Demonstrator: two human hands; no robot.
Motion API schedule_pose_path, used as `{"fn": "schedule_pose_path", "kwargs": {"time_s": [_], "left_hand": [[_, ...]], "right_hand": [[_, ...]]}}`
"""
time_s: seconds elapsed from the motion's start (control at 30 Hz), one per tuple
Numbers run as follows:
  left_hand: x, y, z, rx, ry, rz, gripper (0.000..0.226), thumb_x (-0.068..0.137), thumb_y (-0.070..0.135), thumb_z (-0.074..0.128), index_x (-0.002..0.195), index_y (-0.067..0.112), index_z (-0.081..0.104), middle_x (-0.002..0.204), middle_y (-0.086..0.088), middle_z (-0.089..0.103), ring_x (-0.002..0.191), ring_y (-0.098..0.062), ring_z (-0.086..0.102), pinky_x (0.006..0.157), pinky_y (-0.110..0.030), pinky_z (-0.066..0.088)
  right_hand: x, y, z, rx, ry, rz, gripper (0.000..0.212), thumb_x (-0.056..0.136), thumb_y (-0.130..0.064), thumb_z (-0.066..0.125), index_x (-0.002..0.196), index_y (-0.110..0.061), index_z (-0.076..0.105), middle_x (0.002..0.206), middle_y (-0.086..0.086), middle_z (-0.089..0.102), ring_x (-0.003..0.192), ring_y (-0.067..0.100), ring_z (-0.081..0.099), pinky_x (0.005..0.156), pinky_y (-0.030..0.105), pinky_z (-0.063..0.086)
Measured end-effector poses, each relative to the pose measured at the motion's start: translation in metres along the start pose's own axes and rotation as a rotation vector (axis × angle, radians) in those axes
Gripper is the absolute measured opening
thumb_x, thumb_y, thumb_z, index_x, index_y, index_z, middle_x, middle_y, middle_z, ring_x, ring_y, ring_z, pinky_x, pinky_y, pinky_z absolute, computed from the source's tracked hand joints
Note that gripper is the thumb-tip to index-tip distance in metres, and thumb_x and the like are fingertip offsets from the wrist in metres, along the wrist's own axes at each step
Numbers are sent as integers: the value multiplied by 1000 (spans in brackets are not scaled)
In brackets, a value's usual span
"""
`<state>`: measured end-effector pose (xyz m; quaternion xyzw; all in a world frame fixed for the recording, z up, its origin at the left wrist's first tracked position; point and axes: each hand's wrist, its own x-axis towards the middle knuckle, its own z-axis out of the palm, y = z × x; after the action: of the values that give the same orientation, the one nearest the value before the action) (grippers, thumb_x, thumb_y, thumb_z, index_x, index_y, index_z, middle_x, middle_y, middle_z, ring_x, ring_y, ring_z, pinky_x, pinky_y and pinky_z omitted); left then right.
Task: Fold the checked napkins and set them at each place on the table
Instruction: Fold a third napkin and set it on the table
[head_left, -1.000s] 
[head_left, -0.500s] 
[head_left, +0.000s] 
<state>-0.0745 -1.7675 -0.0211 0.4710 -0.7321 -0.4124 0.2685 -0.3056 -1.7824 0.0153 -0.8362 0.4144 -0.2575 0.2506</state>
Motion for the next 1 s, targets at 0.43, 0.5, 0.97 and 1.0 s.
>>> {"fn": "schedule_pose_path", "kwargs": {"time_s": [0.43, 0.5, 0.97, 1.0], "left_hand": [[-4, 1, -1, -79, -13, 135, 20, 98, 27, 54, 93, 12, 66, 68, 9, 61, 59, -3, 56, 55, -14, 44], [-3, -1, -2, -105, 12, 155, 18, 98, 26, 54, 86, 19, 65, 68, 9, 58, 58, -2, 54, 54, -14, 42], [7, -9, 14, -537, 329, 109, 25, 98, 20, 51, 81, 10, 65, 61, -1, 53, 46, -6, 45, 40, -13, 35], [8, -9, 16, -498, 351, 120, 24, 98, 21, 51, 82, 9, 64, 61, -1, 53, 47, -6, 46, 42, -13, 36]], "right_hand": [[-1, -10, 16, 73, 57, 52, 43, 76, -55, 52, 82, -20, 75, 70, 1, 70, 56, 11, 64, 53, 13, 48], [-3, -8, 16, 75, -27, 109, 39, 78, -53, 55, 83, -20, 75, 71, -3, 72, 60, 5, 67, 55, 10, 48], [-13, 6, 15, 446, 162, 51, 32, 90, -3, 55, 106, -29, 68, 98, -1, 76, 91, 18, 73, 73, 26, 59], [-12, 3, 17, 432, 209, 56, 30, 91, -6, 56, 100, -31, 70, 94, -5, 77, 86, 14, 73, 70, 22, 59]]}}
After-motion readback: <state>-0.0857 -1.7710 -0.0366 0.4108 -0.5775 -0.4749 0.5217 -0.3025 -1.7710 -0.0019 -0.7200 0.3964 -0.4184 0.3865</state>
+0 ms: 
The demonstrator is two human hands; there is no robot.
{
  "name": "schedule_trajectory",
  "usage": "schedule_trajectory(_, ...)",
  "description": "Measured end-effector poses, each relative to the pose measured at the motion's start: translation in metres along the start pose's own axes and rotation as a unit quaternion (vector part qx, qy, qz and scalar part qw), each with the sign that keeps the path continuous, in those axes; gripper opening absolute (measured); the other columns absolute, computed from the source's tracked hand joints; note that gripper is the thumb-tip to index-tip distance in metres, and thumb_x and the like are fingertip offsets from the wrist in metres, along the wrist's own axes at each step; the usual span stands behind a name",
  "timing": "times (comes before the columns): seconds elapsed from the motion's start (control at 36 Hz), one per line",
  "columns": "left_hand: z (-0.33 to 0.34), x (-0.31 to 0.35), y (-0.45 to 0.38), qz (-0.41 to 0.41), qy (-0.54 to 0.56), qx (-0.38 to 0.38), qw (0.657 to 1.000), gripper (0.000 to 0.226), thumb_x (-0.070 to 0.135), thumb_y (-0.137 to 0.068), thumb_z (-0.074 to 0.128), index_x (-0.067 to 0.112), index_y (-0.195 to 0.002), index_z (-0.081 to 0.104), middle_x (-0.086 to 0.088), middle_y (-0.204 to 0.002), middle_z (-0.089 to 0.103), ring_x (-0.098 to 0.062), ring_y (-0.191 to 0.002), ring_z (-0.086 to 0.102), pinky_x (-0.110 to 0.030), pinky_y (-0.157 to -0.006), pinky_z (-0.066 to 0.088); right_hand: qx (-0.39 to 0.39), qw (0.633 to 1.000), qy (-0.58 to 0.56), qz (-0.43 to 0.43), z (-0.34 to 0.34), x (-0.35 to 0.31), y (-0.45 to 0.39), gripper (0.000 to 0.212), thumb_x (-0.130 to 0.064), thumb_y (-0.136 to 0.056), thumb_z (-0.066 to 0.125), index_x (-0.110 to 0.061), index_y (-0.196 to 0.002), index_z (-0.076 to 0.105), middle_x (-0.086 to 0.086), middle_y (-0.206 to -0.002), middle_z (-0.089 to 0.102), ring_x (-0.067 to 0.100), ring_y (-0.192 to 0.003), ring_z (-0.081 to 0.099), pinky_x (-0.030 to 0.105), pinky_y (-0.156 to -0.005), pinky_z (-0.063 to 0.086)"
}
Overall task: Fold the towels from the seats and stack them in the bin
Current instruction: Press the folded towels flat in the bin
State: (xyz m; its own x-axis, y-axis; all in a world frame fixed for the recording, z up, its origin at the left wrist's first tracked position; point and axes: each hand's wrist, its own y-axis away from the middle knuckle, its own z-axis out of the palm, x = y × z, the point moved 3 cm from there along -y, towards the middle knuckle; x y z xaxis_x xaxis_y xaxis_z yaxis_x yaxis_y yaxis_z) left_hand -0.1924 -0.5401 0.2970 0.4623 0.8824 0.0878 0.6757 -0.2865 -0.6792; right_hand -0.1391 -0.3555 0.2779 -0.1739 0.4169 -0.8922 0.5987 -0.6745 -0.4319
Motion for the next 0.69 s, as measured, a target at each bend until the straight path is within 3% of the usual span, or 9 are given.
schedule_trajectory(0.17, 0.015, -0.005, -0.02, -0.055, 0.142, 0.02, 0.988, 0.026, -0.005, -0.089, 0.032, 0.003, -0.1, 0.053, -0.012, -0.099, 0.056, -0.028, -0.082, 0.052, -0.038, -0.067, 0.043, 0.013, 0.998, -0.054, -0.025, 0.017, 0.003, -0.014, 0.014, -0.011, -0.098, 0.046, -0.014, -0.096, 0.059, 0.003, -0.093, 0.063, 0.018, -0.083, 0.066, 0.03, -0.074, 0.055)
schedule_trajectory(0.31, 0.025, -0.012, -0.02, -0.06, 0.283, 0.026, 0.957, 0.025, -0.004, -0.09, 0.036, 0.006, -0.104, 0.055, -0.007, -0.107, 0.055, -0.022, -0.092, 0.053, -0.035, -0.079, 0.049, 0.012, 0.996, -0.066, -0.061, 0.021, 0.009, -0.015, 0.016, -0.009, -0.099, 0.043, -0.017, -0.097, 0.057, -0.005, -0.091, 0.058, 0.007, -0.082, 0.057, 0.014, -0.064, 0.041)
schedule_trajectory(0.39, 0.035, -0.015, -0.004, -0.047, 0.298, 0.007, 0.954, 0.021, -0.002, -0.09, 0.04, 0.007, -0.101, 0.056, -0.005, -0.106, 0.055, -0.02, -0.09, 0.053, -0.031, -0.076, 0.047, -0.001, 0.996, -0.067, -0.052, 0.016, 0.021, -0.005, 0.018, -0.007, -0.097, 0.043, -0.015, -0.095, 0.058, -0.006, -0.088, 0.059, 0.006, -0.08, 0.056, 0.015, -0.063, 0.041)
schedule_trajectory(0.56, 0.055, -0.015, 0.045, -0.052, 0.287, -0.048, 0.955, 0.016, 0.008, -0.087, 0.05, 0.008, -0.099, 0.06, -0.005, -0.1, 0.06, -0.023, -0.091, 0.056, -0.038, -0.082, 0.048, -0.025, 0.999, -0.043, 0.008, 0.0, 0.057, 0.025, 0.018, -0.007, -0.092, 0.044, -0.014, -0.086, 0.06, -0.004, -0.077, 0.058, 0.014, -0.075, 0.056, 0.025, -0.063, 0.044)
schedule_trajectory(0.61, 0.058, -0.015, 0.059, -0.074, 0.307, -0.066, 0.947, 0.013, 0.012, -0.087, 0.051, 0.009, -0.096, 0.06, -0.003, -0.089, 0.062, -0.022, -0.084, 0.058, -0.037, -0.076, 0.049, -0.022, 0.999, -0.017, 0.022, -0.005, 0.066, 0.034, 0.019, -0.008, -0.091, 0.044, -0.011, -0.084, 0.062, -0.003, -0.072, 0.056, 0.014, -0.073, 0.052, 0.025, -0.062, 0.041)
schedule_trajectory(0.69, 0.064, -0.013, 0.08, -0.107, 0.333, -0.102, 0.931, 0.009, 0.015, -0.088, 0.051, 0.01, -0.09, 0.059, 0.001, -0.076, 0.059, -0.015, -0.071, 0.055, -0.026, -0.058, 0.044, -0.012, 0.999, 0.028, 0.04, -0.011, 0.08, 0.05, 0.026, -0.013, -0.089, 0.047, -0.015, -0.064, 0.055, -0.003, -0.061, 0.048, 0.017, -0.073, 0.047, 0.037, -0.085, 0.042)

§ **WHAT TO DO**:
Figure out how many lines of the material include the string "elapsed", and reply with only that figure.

§ **COMPLETED TASK**:
2